◆ **Data extract**
━━━

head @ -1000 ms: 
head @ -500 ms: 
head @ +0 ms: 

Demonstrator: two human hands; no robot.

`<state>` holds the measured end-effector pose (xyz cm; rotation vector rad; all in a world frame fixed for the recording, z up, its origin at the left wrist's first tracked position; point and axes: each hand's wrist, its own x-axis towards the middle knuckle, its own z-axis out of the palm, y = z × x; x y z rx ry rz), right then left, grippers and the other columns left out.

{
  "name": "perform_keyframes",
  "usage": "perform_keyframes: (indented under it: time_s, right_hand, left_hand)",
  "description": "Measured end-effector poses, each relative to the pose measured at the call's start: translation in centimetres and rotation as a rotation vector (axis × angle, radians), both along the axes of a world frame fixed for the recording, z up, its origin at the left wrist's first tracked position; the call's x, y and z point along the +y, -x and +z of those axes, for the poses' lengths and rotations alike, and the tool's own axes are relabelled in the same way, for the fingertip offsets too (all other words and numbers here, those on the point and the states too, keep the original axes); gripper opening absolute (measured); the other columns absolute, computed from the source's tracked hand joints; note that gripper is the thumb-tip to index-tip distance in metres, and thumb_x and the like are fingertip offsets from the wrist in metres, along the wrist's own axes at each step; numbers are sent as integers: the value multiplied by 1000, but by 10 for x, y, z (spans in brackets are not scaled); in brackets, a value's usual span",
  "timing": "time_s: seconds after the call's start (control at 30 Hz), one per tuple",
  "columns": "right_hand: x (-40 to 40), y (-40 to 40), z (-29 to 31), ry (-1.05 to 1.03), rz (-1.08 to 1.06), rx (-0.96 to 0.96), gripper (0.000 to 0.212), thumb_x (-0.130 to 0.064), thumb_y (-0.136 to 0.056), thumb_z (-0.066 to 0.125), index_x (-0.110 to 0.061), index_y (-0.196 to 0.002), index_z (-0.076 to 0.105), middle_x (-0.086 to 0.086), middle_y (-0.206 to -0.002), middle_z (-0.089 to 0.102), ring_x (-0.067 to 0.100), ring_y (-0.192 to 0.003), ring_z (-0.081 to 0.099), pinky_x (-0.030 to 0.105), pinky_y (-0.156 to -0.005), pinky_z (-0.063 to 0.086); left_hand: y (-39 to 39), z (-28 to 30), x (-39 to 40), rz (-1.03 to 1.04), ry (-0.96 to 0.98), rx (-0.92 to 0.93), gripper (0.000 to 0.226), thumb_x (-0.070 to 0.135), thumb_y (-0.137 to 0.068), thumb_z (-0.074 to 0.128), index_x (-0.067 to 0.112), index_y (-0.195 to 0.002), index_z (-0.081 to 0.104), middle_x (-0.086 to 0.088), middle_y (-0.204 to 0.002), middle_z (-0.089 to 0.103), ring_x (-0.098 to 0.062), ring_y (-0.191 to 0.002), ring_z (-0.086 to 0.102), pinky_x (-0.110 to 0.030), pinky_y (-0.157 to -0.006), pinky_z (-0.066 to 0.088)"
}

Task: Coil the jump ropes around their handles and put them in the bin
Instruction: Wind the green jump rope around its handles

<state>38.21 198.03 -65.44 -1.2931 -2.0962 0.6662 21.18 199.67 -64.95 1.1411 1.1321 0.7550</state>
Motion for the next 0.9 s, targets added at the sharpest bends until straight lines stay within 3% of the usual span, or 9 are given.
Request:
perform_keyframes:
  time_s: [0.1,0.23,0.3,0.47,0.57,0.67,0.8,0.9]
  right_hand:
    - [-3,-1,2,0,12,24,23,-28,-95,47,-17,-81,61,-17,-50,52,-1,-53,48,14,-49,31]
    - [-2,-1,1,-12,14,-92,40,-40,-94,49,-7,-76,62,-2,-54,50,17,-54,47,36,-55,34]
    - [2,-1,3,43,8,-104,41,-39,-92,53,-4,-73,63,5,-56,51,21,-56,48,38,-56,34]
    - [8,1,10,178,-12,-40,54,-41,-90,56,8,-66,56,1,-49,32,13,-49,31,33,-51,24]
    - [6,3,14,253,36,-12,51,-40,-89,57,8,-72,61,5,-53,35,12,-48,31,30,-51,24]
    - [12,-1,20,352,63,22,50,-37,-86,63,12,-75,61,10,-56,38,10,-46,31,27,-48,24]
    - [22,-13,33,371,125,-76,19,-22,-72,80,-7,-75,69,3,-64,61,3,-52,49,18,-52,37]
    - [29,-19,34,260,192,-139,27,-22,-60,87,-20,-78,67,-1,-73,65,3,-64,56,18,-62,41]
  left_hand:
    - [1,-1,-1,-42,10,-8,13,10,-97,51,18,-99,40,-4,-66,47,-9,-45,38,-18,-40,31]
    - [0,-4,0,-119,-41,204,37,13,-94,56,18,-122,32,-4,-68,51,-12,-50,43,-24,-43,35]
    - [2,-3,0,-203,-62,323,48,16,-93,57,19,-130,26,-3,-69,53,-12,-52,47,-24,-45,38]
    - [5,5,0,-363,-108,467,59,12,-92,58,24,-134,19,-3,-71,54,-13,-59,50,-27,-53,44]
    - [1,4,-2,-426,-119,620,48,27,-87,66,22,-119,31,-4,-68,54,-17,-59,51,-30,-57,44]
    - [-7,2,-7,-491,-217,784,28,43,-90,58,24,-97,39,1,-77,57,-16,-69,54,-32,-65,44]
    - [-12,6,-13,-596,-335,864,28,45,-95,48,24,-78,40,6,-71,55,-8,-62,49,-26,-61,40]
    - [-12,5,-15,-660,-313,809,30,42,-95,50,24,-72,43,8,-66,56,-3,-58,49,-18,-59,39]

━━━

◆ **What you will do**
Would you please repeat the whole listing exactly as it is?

◆ **Output of the exercise**
head @ -1000 ms: 
head @ -500 ms: 
head @ +0 ms: 

Demonstrator: two human hands; no robot.

`<state>` holds the measured end-effector pose (xyz cm; rotation vector rad; all in a world frame fixed for the recording, z up, its origin at the left wrist's first tracked position; point and axes: each hand's wrist, its own x-axis towards the middle knuckle, its own z-axis out of the palm, y = z × x; x y z rx ry rz), right then left, grippers and the other columns left out.

{
  "name": "perform_keyframes",
  "usage": "perform_keyframes: (indented under it: time_s, right_hand, left_hand)",
  "description": "Measured end-effector poses, each relative to the pose measured at the call's start: translation in centimetres and rotation as a rotation vector (axis × angle, radians), both along the axes of a world frame fixed for the recording, z up, its origin at the left wrist's first tracked position; the call's x, y and z point along the +y, -x and +z of those axes, for the poses' lengths and rotations alike, and the tool's own axes are relabelled in the same way, for the fingertip offsets too (all other words and numbers here, those on the point and the states too, keep the original axes); gripper opening absolute (measured); the other columns absolute, computed from the source's tracked hand joints; note that gripper is the thumb-tip to index-tip distance in metres, and thumb_x and the like are fingertip offsets from the wrist in metres, along the wrist's own axes at each step; numbers are sent as integers: the value multiplied by 1000, but by 10 for x, y, z (spans in brackets are not scaled); in brackets, a value's usual span",
  "timing": "time_s: seconds after the call's start (control at 30 Hz), one per tuple",
  "columns": "right_hand: x (-40 to 40), y (-40 to 40), z (-29 to 31), ry (-1.05 to 1.03), rz (-1.08 to 1.06), rx (-0.96 to 0.96), gripper (0.000 to 0.212), thumb_x (-0.130 to 0.064), thumb_y (-0.136 to 0.056), thumb_z (-0.066 to 0.125), index_x (-0.110 to 0.061), index_y (-0.196 to 0.002), index_z (-0.076 to 0.105), middle_x (-0.086 to 0.086), middle_y (-0.206 to -0.002), middle_z (-0.089 to 0.102), ring_x (-0.067 to 0.100), ring_y (-0.192 to 0.003), ring_z (-0.081 to 0.099), pinky_x (-0.030 to 0.105), pinky_y (-0.156 to -0.005), pinky_z (-0.063 to 0.086); left_hand: y (-39 to 39), z (-28 to 30), x (-39 to 40), rz (-1.03 to 1.04), ry (-0.96 to 0.98), rx (-0.92 to 0.93), gripper (0.000 to 0.226), thumb_x (-0.070 to 0.135), thumb_y (-0.137 to 0.068), thumb_z (-0.074 to 0.128), index_x (-0.067 to 0.112), index_y (-0.195 to 0.002), index_z (-0.081 to 0.104), middle_x (-0.086 to 0.088), middle_y (-0.204 to 0.002), middle_z (-0.089 to 0.103), ring_x (-0.098 to 0.062), ring_y (-0.191 to 0.002), ring_z (-0.086 to 0.102), pinky_x (-0.110 to 0.030), pinky_y (-0.157 to -0.006), pinky_z (-0.066 to 0.088)"
}

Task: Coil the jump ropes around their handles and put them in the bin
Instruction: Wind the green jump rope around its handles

<state>38.21 198.03 -65.44 -1.2931 -2.0962 0.6662 21.18 199.67 -64.95 1.1411 1.1321 0.7550</state>
Motion for the next 0.9 s, targets added at the sharpest bends until straight lines stay within 3% of the usual span, or 9 are given.
Request:
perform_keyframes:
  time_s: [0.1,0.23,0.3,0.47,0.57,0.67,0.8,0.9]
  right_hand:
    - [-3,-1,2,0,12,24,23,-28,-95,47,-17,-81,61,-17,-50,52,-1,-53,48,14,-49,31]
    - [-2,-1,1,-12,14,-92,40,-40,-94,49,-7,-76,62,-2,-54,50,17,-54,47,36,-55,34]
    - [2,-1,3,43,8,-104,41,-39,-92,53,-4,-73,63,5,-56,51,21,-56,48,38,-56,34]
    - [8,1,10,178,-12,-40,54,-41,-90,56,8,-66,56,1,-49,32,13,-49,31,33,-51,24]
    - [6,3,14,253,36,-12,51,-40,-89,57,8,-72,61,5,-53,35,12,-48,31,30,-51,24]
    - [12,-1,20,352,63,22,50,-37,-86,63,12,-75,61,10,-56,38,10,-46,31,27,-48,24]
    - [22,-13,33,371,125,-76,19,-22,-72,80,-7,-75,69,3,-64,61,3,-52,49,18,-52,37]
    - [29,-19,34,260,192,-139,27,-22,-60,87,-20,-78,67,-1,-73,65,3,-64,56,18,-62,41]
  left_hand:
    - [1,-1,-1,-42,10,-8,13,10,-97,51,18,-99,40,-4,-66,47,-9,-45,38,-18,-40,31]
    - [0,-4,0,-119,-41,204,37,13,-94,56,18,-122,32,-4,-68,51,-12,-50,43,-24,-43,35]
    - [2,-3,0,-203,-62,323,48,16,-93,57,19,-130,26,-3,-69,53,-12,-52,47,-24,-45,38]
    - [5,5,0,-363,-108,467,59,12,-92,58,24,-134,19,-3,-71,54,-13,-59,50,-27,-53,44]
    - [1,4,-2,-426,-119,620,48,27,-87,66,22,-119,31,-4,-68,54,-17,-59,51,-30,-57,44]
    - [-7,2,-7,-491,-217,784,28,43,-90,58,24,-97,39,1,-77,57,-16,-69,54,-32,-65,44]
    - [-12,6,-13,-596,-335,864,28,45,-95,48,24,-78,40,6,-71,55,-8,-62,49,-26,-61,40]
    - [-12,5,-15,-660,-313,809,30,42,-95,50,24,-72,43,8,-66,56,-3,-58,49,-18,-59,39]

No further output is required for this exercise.